Your assignment: Whenever a line below mentions the word "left", that line should be copied.
+ + + +
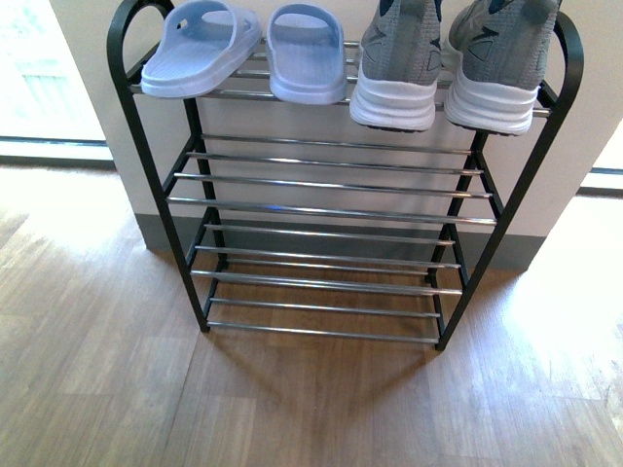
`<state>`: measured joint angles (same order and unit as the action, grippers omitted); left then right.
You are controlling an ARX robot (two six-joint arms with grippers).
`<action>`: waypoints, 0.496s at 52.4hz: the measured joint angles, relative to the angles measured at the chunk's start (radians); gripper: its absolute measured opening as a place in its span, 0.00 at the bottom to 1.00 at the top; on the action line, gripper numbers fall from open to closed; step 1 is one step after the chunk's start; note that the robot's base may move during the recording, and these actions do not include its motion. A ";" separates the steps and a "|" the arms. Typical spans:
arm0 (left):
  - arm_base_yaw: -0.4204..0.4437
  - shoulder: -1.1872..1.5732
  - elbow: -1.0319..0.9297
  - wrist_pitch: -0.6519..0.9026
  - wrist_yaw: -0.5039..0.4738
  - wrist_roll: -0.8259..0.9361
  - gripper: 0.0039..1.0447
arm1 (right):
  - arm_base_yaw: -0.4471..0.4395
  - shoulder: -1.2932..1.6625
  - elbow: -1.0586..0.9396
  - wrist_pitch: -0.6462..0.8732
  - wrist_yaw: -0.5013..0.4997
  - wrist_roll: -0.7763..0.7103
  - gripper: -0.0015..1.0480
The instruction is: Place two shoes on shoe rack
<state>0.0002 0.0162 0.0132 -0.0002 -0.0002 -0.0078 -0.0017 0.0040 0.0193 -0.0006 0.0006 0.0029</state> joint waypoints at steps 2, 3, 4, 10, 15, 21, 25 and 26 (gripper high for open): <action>0.000 0.000 0.000 0.000 0.000 0.000 0.91 | 0.000 0.000 0.000 0.000 0.000 0.000 0.91; 0.000 0.000 0.000 0.000 0.000 0.000 0.91 | 0.000 0.000 0.000 0.000 0.000 0.000 0.91; 0.000 0.000 0.000 0.000 0.000 0.000 0.91 | 0.000 0.000 0.000 0.000 0.000 0.000 0.91; 0.000 0.000 0.000 0.000 0.000 0.000 0.91 | 0.000 0.000 0.000 0.000 0.000 0.000 0.91; 0.000 0.000 0.000 0.000 0.000 0.000 0.91 | 0.000 0.000 0.000 0.000 0.000 0.000 0.91; 0.000 0.000 0.000 0.000 0.000 0.000 0.91 | 0.000 -0.001 0.000 0.000 0.000 0.000 0.91; 0.000 0.000 0.000 0.000 0.000 0.000 0.91 | 0.000 0.000 0.000 0.000 0.000 0.000 0.91; 0.000 0.000 0.000 0.000 0.000 0.000 0.91 | 0.000 0.000 0.000 0.000 0.000 0.000 0.91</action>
<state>0.0002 0.0162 0.0132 -0.0002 -0.0006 -0.0078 -0.0017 0.0036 0.0193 -0.0006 0.0006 0.0029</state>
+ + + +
Task answer:
`<state>`: measured joint angles (same order and unit as the action, grippers omitted); left then right.
arm0 (left):

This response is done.